Airflow: TaskFlow API
Notes on Airflow's TaskFlow API
First of all, the term API in this context is confusing to me. I think of it more like an SDK, or just a different way of writing DAG code. It's not a server, and it's not an additional API beyond the Airflow API. Essentially it's just a way of creating DAGs and Tasks using decorators.
Old way: Manually instantiating operator classes (like writing Kubernetes YAML)
New way: Using @task
to generate the operators for you (like using Helm charts)
What are the main advantages of using the @task
decorator, rather than traditional way of creating tasks with operators like BashOperator
or PythonOperator
?
- It handles XComs automatically. The return value of the decorated function gets pushed to XComs, and you can use the return value as input to another task.

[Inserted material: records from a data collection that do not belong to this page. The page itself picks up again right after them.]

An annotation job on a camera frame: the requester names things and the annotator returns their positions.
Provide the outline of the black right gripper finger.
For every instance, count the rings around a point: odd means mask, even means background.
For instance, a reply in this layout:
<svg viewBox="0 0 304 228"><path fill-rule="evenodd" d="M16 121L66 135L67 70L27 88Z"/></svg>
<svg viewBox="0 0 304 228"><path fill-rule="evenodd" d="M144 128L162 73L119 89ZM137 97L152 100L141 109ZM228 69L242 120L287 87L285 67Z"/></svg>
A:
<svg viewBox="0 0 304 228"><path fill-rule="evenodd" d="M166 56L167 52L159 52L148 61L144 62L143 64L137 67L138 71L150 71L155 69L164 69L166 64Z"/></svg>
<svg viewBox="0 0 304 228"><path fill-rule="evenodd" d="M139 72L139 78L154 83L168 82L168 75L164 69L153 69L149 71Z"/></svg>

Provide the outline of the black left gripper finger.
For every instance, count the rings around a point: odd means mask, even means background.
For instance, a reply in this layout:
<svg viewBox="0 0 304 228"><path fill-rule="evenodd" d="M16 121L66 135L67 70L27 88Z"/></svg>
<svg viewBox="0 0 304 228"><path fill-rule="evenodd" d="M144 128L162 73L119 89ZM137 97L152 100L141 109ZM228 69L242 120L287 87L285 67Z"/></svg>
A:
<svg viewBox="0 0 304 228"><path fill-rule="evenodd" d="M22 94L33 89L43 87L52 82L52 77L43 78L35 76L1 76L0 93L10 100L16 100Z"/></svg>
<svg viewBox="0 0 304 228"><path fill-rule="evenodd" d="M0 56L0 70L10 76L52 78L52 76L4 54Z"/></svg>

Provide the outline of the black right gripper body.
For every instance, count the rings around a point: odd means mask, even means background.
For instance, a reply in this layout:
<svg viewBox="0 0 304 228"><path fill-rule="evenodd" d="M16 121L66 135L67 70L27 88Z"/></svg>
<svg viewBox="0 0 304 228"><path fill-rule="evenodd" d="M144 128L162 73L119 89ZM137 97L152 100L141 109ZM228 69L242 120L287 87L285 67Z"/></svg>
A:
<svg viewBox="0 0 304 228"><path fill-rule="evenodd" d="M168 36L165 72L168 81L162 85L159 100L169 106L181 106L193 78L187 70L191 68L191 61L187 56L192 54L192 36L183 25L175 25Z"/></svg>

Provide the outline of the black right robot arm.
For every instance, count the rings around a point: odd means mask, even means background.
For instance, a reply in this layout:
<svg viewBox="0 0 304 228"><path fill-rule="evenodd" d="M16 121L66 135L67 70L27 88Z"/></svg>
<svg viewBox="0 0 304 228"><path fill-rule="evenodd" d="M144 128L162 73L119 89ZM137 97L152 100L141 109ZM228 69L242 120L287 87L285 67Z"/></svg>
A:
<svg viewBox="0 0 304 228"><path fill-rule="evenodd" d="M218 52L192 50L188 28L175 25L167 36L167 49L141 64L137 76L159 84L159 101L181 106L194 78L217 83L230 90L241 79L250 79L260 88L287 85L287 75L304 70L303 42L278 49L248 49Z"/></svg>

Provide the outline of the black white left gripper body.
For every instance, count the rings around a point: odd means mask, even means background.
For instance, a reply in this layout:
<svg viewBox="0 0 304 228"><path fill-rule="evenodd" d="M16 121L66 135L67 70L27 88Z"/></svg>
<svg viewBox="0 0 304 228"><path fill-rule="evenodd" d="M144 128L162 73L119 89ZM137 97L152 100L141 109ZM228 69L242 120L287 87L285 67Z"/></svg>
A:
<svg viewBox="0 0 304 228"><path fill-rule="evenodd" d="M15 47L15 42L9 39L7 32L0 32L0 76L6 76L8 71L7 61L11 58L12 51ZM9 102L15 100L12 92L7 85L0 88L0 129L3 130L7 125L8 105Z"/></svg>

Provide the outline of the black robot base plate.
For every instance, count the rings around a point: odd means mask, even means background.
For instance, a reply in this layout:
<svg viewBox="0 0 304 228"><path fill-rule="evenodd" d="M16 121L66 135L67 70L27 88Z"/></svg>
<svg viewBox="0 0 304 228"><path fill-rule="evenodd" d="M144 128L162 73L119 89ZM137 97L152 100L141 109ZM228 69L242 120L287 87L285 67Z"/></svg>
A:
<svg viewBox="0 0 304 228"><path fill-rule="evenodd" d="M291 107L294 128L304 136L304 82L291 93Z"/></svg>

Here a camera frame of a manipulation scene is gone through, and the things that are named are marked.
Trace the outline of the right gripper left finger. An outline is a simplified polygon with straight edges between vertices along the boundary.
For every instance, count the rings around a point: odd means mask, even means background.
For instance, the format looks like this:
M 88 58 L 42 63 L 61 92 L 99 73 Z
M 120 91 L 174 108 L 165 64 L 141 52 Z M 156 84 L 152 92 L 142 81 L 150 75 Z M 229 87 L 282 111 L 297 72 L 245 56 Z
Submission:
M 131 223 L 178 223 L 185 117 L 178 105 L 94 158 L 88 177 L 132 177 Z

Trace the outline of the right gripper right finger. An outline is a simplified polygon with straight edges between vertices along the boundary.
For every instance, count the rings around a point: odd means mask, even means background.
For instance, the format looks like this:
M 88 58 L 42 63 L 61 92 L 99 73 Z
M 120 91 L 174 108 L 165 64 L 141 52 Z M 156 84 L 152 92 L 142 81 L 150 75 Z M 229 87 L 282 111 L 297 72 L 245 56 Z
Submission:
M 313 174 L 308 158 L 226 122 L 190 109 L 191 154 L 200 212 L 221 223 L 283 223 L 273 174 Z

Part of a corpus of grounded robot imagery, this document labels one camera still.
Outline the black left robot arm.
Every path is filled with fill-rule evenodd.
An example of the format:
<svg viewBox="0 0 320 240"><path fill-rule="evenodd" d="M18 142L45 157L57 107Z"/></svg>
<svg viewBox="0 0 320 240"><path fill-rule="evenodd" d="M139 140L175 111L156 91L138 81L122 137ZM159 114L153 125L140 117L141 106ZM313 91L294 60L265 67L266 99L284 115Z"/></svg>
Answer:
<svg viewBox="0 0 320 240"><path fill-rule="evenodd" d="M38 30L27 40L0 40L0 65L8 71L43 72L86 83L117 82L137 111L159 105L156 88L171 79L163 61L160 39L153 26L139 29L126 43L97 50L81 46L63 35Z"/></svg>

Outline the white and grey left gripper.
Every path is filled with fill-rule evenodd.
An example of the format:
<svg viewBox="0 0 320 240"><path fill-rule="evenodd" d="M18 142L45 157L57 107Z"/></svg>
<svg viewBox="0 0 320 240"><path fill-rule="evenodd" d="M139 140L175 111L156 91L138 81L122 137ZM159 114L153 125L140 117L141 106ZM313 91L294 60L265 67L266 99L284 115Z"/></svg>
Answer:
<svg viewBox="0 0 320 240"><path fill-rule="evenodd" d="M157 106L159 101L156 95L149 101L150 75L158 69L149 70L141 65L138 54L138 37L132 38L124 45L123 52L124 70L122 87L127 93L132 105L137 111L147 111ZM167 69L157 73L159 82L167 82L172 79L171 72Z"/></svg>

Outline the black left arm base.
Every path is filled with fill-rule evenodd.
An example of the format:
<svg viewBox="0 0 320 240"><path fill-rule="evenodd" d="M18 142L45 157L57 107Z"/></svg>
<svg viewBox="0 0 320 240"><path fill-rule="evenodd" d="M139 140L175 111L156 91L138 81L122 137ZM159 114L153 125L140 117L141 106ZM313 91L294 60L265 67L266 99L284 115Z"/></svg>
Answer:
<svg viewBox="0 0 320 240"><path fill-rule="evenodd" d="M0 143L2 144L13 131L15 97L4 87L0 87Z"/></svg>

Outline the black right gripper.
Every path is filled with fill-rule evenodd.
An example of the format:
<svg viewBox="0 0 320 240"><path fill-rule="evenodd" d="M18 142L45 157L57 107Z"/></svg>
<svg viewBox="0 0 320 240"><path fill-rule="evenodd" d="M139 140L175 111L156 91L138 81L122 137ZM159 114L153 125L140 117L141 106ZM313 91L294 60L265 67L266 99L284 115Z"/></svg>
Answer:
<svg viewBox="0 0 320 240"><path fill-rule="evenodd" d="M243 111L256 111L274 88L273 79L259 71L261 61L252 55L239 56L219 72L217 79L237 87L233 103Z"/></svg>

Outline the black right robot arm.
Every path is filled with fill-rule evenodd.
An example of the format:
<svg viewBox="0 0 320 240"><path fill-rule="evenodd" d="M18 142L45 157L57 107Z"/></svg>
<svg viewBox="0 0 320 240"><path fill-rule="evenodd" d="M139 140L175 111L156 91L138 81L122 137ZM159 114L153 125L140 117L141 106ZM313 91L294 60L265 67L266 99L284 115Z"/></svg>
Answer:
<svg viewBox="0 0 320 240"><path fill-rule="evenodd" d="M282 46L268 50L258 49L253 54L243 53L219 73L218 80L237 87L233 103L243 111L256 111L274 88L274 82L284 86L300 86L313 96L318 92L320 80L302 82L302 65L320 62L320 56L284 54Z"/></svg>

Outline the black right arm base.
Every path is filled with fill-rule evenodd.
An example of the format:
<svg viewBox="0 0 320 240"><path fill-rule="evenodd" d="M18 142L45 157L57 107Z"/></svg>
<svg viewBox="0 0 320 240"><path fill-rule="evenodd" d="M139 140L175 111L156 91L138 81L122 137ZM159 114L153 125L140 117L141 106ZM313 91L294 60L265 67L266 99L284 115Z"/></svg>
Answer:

- Type hints allow you to pass around complex Python objects between tasks without manual JSON serialization.
- Less boilerplate code.
How do you define task dependencies using the TaskFlow API?
You just call the decorated function and store the return value as a variable:
order_data = extract()
total_orders = transform(order_data)
load(total_orders, table)
Airflow will understand the flow of dependencies. The transform()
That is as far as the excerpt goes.